───── Given records
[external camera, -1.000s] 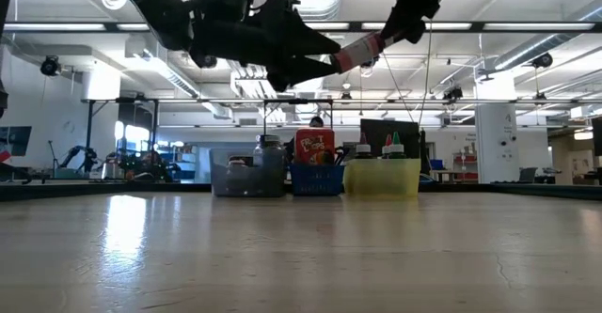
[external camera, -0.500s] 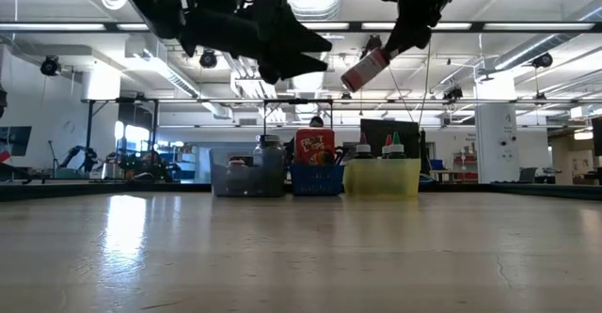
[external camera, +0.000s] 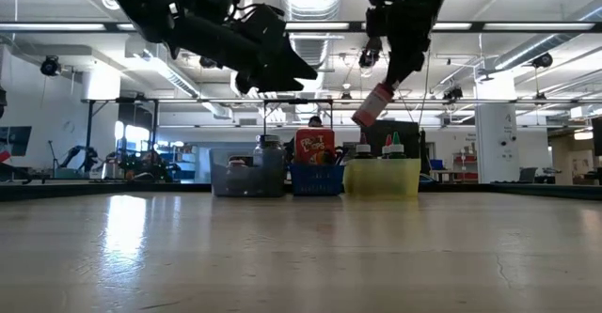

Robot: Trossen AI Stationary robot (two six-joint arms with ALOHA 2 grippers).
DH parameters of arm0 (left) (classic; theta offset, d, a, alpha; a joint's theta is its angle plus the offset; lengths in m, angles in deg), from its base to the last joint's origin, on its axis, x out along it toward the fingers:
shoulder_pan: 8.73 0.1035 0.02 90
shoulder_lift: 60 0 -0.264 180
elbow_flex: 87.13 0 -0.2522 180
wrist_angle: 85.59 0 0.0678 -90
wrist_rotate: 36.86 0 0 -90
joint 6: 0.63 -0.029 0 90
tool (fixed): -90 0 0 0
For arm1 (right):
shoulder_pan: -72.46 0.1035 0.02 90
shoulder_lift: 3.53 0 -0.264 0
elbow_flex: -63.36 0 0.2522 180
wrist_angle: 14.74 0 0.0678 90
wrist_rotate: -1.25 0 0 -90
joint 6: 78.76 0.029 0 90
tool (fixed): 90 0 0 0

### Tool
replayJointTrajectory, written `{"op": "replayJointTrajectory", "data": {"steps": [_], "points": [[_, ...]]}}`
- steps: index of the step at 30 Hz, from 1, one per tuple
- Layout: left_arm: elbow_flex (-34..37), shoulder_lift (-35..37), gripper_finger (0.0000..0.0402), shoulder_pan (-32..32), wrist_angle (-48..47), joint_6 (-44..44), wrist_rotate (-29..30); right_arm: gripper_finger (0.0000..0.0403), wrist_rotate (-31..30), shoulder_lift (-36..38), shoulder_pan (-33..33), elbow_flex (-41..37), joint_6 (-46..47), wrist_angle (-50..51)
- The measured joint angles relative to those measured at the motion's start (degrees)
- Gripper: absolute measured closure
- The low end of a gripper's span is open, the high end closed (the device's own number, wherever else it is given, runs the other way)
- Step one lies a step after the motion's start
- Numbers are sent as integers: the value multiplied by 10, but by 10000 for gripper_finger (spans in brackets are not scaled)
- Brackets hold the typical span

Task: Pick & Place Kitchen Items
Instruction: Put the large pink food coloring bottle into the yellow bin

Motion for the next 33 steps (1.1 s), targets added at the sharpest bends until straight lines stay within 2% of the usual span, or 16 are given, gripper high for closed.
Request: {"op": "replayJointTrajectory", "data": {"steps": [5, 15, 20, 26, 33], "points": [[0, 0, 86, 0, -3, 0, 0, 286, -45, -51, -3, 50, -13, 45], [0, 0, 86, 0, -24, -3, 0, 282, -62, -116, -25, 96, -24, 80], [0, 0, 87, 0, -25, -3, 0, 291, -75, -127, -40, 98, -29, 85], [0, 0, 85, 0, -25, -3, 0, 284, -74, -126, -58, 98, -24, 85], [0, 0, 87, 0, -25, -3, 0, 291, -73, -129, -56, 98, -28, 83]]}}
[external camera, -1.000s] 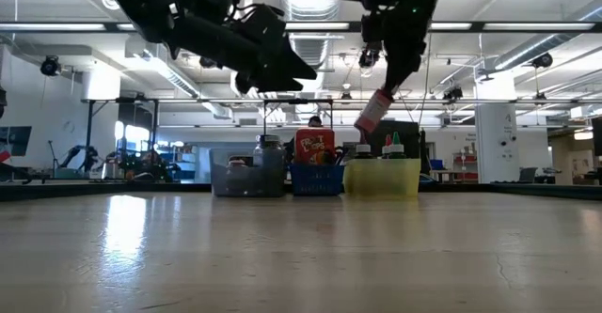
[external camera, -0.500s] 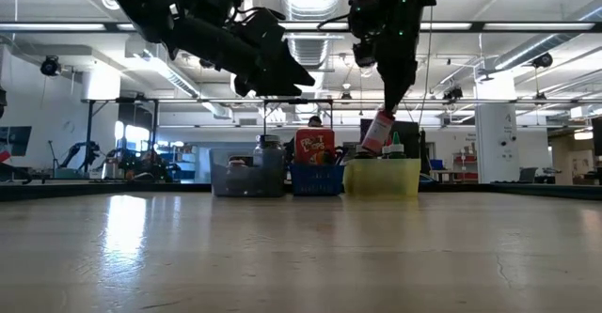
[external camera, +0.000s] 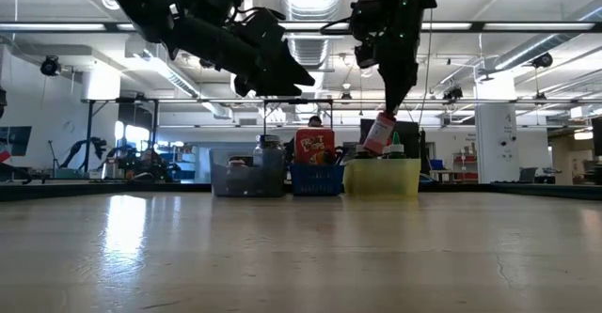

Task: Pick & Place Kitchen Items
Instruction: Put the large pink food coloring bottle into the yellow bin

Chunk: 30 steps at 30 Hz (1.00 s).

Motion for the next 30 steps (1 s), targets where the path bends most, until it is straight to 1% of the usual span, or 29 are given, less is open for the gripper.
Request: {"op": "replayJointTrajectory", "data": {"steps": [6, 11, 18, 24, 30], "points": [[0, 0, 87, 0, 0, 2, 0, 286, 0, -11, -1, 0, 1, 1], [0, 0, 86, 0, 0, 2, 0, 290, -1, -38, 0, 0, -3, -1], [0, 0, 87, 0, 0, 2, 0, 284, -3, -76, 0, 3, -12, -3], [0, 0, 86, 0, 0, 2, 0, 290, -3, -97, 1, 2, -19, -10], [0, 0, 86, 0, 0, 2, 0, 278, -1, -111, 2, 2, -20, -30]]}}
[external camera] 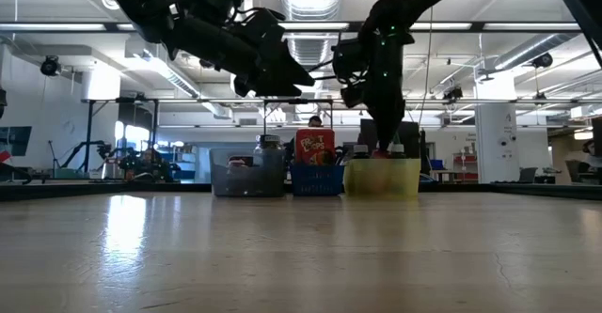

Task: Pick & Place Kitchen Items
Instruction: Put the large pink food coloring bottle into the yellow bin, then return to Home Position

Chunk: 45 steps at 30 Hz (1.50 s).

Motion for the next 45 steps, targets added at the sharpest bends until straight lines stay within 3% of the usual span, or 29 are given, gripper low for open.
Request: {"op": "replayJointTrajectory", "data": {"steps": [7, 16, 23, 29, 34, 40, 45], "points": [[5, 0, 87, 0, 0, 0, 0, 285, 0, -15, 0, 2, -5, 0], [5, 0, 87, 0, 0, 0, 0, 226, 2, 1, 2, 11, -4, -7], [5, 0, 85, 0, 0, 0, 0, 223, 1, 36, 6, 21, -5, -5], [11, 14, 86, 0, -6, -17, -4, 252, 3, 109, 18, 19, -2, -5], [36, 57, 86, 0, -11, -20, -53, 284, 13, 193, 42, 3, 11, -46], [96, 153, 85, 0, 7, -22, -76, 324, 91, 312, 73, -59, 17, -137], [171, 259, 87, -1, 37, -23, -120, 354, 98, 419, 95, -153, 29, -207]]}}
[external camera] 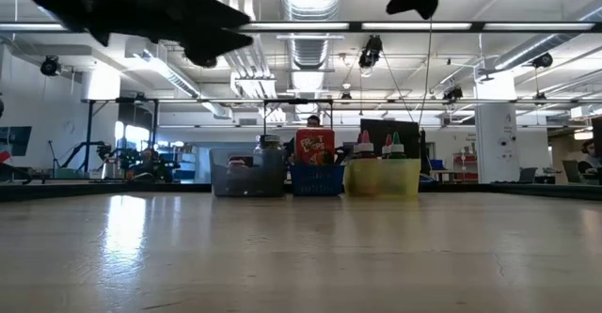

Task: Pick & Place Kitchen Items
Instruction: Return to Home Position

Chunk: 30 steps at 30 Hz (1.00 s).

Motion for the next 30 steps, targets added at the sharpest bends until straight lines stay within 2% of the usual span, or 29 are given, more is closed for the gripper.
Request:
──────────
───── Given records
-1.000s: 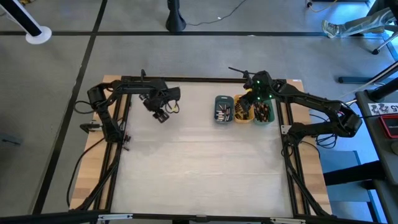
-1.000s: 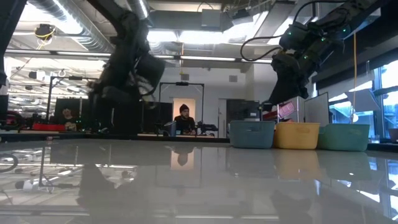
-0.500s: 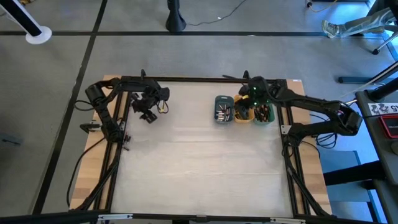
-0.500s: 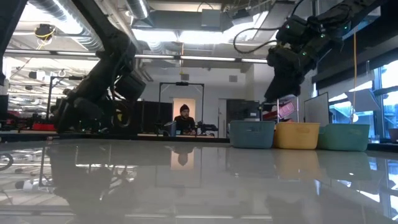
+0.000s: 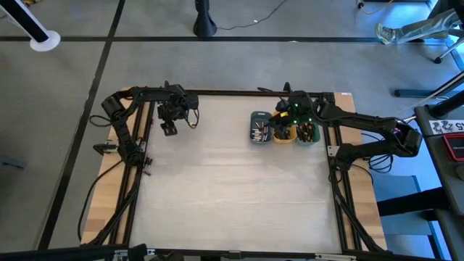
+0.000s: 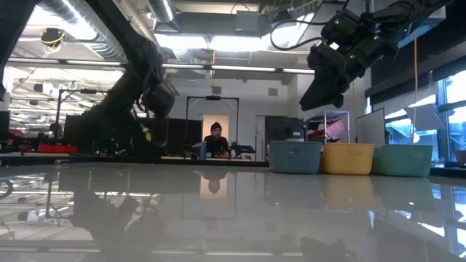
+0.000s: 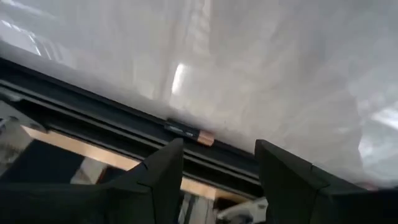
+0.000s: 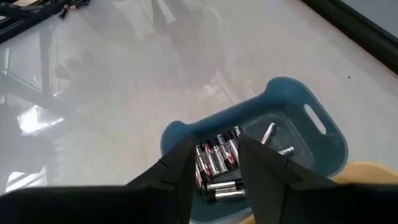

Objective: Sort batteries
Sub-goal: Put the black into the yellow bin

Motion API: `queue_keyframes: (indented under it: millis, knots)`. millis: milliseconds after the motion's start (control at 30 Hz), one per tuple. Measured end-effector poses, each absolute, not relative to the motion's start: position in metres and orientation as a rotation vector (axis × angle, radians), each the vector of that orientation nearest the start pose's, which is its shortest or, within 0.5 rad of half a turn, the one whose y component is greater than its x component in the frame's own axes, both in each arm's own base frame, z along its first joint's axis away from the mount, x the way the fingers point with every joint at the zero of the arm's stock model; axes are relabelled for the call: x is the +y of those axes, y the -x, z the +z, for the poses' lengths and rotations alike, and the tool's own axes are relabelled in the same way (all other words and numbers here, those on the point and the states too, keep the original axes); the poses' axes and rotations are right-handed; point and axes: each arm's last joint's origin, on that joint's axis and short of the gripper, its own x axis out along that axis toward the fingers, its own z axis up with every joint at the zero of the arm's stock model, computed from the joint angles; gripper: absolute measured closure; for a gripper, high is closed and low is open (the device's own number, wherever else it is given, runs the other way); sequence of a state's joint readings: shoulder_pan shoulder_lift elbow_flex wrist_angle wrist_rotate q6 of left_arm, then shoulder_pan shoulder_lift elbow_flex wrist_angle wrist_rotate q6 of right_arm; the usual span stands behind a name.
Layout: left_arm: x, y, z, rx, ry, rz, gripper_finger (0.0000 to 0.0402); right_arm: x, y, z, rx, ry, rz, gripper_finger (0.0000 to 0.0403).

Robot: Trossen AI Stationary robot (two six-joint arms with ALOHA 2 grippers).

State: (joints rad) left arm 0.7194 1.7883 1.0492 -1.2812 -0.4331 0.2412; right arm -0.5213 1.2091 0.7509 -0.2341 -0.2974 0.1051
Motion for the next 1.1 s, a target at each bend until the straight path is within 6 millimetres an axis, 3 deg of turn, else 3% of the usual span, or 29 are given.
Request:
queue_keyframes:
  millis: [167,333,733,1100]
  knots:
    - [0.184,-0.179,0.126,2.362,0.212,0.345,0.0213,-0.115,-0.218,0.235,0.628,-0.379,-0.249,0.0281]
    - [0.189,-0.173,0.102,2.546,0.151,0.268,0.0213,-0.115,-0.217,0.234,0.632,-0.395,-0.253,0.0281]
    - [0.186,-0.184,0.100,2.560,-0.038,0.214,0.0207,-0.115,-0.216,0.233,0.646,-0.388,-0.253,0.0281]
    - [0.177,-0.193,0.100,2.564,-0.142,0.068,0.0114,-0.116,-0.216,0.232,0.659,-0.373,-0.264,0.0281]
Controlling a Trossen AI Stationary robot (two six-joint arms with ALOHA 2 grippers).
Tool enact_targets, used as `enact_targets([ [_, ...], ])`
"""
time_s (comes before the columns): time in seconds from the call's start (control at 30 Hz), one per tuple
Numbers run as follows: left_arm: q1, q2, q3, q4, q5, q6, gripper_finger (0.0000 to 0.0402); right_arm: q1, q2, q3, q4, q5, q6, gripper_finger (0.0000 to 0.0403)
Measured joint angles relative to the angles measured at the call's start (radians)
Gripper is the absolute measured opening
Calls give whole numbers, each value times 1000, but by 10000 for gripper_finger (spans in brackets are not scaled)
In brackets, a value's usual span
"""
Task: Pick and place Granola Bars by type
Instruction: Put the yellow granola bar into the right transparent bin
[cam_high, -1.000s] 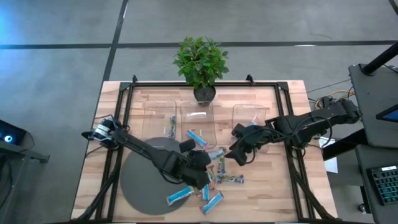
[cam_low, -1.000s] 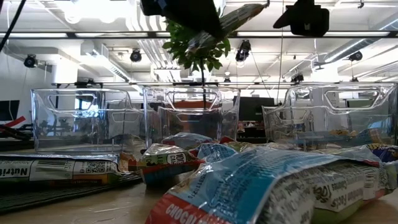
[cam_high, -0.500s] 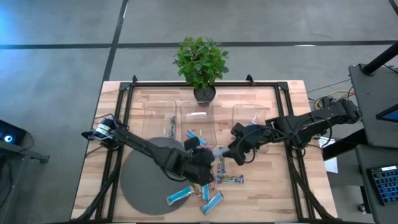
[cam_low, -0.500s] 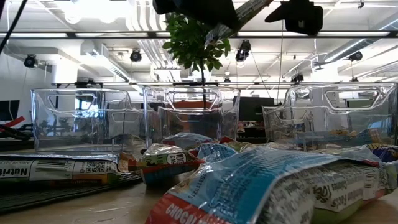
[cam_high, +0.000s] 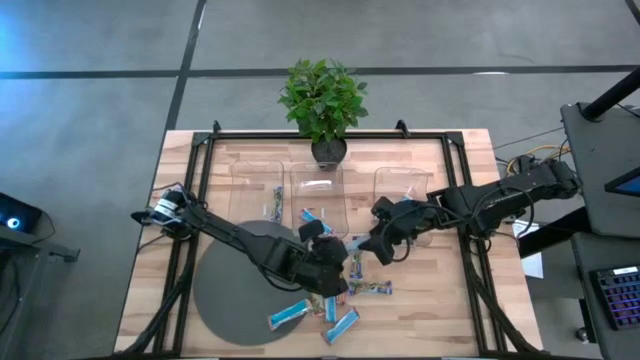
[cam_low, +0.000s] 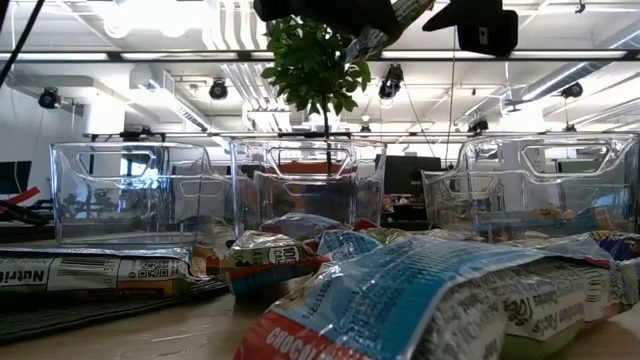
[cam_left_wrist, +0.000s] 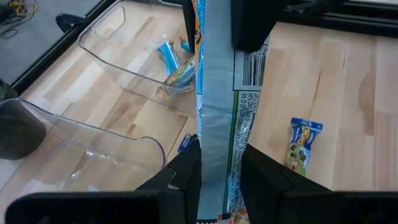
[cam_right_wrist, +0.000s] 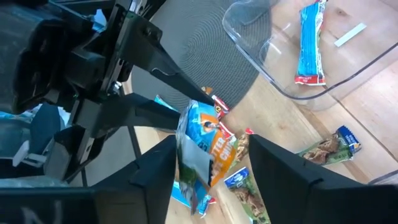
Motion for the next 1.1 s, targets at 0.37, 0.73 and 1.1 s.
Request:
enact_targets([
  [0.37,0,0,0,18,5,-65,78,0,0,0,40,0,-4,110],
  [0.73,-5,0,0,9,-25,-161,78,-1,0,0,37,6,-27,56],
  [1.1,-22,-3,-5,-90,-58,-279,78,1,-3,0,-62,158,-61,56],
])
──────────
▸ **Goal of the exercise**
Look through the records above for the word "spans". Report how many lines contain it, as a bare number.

▸ **Task solution**
2